Can I control the location of .NET user settings to avoid losing settings on application upgrade?

I wanted to add this quoted text as a reference for when i have this problem in the future. Supposedly you can instruct the ApplicationSettings infrastructure to copy settings from a previous version by calling Upgrade:

Properties.Settings.Value.Upgrade();

From Client Settings FAQ blog post: (archive)

Q: Why is there a version number in the user.config path? If I deploy a new version of my application, won’t the user lose all the settings saved by the previous version?

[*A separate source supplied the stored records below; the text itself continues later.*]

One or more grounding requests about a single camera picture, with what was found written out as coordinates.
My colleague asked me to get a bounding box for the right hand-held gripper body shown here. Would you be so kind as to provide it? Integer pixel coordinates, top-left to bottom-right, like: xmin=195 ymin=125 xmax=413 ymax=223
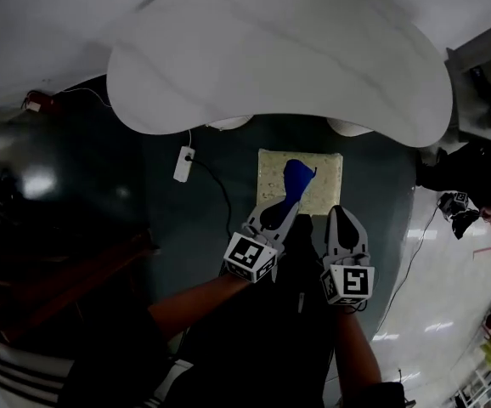
xmin=319 ymin=253 xmax=376 ymax=307

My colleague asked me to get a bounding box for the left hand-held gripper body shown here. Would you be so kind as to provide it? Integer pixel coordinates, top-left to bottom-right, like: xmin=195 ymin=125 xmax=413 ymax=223
xmin=223 ymin=226 xmax=290 ymax=286

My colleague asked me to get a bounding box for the patterned beige mat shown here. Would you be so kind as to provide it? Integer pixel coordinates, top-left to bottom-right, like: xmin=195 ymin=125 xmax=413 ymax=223
xmin=257 ymin=148 xmax=344 ymax=218

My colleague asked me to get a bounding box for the blue wiping cloth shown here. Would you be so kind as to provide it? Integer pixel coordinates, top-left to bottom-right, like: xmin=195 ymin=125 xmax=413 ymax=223
xmin=282 ymin=158 xmax=319 ymax=221

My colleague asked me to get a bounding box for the person's left forearm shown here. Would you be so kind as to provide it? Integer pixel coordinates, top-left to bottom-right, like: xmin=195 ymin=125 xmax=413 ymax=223
xmin=146 ymin=271 xmax=251 ymax=340

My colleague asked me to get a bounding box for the person's right forearm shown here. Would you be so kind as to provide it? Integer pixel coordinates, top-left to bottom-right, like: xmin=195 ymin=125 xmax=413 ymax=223
xmin=333 ymin=303 xmax=383 ymax=389

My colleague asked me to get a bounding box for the white power strip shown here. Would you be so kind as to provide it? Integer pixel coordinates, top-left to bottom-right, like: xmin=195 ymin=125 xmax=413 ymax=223
xmin=172 ymin=144 xmax=197 ymax=184

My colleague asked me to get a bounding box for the person's black clothing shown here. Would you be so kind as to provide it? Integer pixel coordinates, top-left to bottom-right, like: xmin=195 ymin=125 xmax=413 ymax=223
xmin=57 ymin=214 xmax=406 ymax=408

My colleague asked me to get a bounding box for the wooden stair railing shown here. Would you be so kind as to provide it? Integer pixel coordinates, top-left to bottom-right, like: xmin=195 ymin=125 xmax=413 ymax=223
xmin=0 ymin=226 xmax=162 ymax=344

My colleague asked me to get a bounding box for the grey desk with cubby shelf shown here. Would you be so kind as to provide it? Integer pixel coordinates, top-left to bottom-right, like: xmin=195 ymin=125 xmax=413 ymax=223
xmin=443 ymin=14 xmax=491 ymax=140

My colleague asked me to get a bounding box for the red fire extinguisher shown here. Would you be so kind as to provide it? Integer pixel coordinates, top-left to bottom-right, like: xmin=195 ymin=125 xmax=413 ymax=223
xmin=23 ymin=90 xmax=56 ymax=112

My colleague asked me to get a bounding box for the staircase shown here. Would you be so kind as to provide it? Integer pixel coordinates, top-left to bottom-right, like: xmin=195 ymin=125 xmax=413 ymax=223
xmin=0 ymin=341 xmax=73 ymax=408

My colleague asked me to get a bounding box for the black power cable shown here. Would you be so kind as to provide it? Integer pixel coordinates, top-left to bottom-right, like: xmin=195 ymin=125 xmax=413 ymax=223
xmin=187 ymin=154 xmax=234 ymax=247

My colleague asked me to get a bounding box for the thin black floor cable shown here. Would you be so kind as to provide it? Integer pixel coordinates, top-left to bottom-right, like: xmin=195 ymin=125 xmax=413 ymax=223
xmin=375 ymin=203 xmax=441 ymax=332

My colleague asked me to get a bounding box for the white floor cable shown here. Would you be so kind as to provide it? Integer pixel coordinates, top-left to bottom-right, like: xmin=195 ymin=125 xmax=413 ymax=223
xmin=53 ymin=85 xmax=114 ymax=111

A: There are couple of reasons why the
user.config path is version sensitive.

(1) To support side-by-side deployment
of different versions of an
application (you can do this with
Clickonce, for example). It is
possible for different version of the
application to have different settings
saved out.

(2) When you upgrade an
application, the settings class may
have been altered and may not be
compatible with what’s saved out,
which can lead to problems.

However, we have made it easy to
upgrade settings from a previous
version of the application to the
latest. Simply call
ApplicationSettingsBase.Upgrade() and
it will retrieve settings from the
previous version that match the
current version of the class and store
them out in the current version’s
user.config file. You also have the
option of overriding this behavior
either in your settings class or in
your provider implementation.

Q: Okay, but how do I know when to
call Upgrade?

A: Good question. In Clickonce, when
you install a new version of your
application, ApplicationSettingsBase
will detect it and automatically
upgrade settings for you at the point
settings are loaded. In non-Clickonce
cases, there is no automatic upgrade –
you have to call Upgrade yourself.
Here is one idea for determining when
to call Upgrade:

Have a boolean setting called
CallUpgrade and give it a default
value of true. When your app starts
up, you can do something like:

if (Properties.Settings.Value.CallUpgrade)
{
   Properties.Settings.Value.Upgrade();
   Properties.Settings.Value.CallUpgrade = false;    
}

This will ensure that Upgrade() is
called only the first time the
application runs after a new version
is deployed.

i don’t believe for a second that it could actually work – there’s no way Microsoft would provide this ability, but the method is there just the same.